ハードなてくてく旅 (仲泊〜許田) 2010年3月8日


 歩き旅はハード過ぎる。何でこんな事をしてるのだろう。そんな気持ちが頭を駆け巡り、何度も途中で辞めたくなった。一周を終えた後に残るのは達成感といくつものマメ、それと疲労だけかもしれない。

 昨日で既にそのマメは足の裏に数ヶ所出来たが、水を抜いといたのでそれ程痛くない。足の関節は痛くならないが、足の裏が痺れたり、足首にズキンという痛みが起こる。
 腰にも時折強烈な痛みが走る。午後になって腰を下ろして休むと、次に立ち上がる時には体重が乗った足がひどく痛む。

 1時間5kmのペースで歩けるかと思ったが、実際歩いてみると進めるのは4km。これで1日30kmを歩かなければならないので、休憩も含めると8時間はそれに要す。
 すると観光などしている時間の余裕はなく、1日中ただ歩くのみ。疲れや痛みだけでなく、ただ歩くという単調な時間がまた飽きる。

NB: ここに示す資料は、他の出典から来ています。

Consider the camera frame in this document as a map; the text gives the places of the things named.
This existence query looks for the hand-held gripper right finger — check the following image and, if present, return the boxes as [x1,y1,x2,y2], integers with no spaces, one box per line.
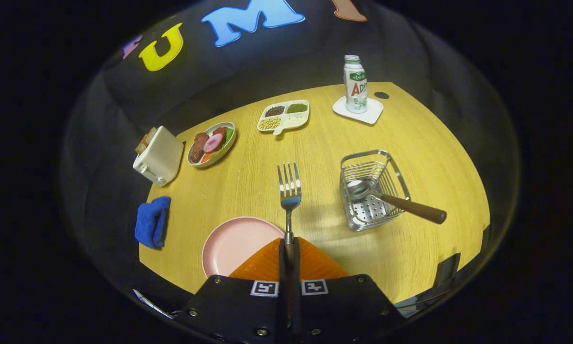
[294,236,406,341]

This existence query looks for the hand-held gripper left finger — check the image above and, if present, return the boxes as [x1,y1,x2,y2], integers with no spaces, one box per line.
[177,237,287,343]

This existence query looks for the wooden-handled metal fork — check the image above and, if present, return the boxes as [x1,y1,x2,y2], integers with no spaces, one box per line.
[276,161,303,330]

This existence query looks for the wooden-handled metal spoon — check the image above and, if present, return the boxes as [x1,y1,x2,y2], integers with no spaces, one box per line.
[346,179,447,225]

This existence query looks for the pink round plate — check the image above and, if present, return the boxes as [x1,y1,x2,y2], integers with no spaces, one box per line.
[202,217,286,279]

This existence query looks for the grey round food plate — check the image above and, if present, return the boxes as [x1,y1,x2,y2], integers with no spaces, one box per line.
[187,121,236,168]

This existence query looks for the blue folded towel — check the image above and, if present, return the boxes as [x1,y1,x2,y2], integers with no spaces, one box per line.
[134,196,171,250]

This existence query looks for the pink ham slice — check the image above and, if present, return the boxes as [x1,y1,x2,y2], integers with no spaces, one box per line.
[203,133,224,153]

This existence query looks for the long red meat slice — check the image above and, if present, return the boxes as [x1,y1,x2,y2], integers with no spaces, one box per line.
[191,132,210,163]

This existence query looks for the white divided dish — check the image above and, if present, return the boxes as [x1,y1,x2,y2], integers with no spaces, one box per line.
[257,99,310,136]

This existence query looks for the white toaster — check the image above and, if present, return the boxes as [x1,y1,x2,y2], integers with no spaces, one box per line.
[133,126,184,187]

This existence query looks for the white square coaster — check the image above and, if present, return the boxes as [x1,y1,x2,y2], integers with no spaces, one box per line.
[332,97,384,125]

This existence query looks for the white green-capped drink bottle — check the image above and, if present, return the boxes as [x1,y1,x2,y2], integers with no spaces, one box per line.
[343,55,369,114]

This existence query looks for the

 そんな中でも沖縄らしい風景を見ると、束の間でも疲れを忘れる。民家の玄関には大抵シーサーがあり、塀や門柱の下部分には「石敢當」と書かれた表札がある。地元の人に聞いたところ、これは魔除だという。

 時折見掛ける墓がユニークな形をしている。それは本土にあるような四角柱形の形ではなく、亀の甲羅状の石の屋根の下に石室が設けられているタイプだ。
 亀甲墓というこの墓は緩やかな斜面に多く見られ、大きさもかなりある。私はこれと似たような墓を、中国福建省の永定で見た事がある。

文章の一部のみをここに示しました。